# Run the other two notebooks first before running this!

This notebook assumes that you've 1) downloaded the initial dataset, and 2) ran the Branded Food Initial Data Cleaning notebook.

In [1]:
import os
import psycopg2
import pandas as pd
import psycopg2.extras as extras 
from config import config # This is a file to get params as a dict for the db login, make your own database.ini!
import numpy as np

In [2]:
reduced_food = pd.read_csv(os.path.join('cleaned', 'branded_food_reduced.csv'))#.drop(columns='Unnamed: 0')
reduced_food.head()

  reduced_food = pd.read_csv(os.path.join('cleaned', 'branded_food_reduced.csv'))#.drop(columns='Unnamed: 0')

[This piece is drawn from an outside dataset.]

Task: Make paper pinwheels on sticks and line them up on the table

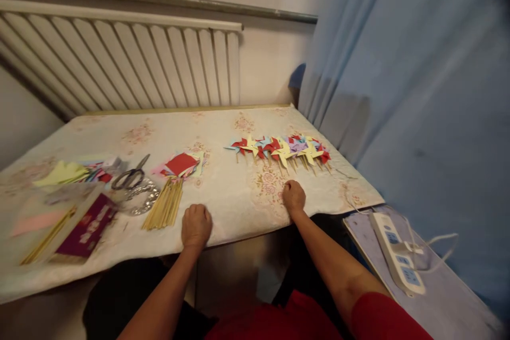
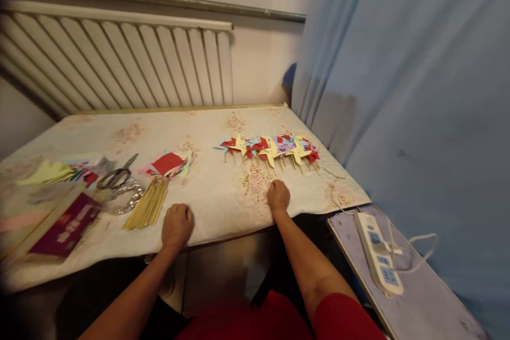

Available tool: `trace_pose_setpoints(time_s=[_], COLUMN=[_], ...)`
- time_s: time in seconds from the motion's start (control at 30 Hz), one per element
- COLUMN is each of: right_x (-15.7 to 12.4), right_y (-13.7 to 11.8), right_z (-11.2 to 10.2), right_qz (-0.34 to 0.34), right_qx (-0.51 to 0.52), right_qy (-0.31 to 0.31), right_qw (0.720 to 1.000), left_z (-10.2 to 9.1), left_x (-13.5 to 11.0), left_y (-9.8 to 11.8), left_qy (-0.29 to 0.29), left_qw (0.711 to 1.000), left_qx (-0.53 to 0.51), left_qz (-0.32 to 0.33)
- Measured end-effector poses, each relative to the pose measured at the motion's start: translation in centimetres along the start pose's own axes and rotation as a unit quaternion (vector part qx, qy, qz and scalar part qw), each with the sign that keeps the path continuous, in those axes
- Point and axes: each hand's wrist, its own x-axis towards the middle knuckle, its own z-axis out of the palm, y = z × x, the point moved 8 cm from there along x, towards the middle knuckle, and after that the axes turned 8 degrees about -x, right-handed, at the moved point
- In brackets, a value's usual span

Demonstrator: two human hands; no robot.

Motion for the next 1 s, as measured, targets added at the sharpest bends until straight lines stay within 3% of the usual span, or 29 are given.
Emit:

Unnamed: 0,fdc_id,gtin_upc,serving_size,serving_size_unit,household_serving_fulltext,package_weight,modified_date,available_date,preparation_state_code,short_description,...,insig_total_sugars,insig_calories_from_fat,insig_sugars,insig_fiber,insig_other_nutrients,household_serving_amount,household_serving_unit,category_id,brand_owner_id,brand_name_id
0,1105904,27000612323,15.0,ml,,,2020-10-02,2020-11-13,,,...,0,0,0,0,0,,,164,0.0,
1,1105905,51000198808,240.0,ml,,,2020-09-12,2020-11-13,,,...,0,0,0,0,0,,,142,1.0,
2,1105906,51000213273,440.0,g,,,2020-09-01,2020-11-13,,,...,0,0,0,0,0,,,76,1.0,
3,1105907,51000213303,440.0,g,,,2020-09-01,2020-11-13,,,...,0,0,0,0,0,,,76,1.0,
4,1105908,51000224637,240.0,ml,,,2020-10-03,2020-11-13,,,...,0,0,0,0,0,,,142,1.0,


In [3]:
def connect():
    """Connects to the database and returns an sql cursor."""
    print('Attempting to connect to postgreSQL database...')
    connection = None
    crsr = None
    try:
        # Connect to db
        connection = psycopg2.connect(**config())
        print('Connected')
        # Get cursor and fetch version
        crsr = connection.cursor()
        crsr.execute('SELECT version()')
        db_version = crsr.fetchone() # Fetch first row?
        print('postgreSQL db version: {0}'.format(db_version))
    except(Exception, psycopg2.DatabaseError) as error:
        print(error)
    
    return connection, crsr

def insert_values(conn, query, df, cols): 
    # Data to insert
    tuples = [tuple(x) for x in df[cols].fillna('NULL').to_numpy()] 

    
    # SQL query to execute  
    cursor = conn.cursor() 
    try: 
        extras.execute_values(cursor, query, tuples)
    except (Exception, psycopg2.DatabaseError) as error: 
        print("Error: %s" % error) 
        conn.rollback() 
        cursor.close() 
        return 1
    print("the dataframe is inserted") 
    cursor.close() 


    

In [4]:
connection, cursor = connect()
connection, cursor

Attempting to connect to postgreSQL database...
Connected
postgreSQL db version: ('PostgreSQL 16.2, compiled by Visual C++ build 1937, 64-bit',)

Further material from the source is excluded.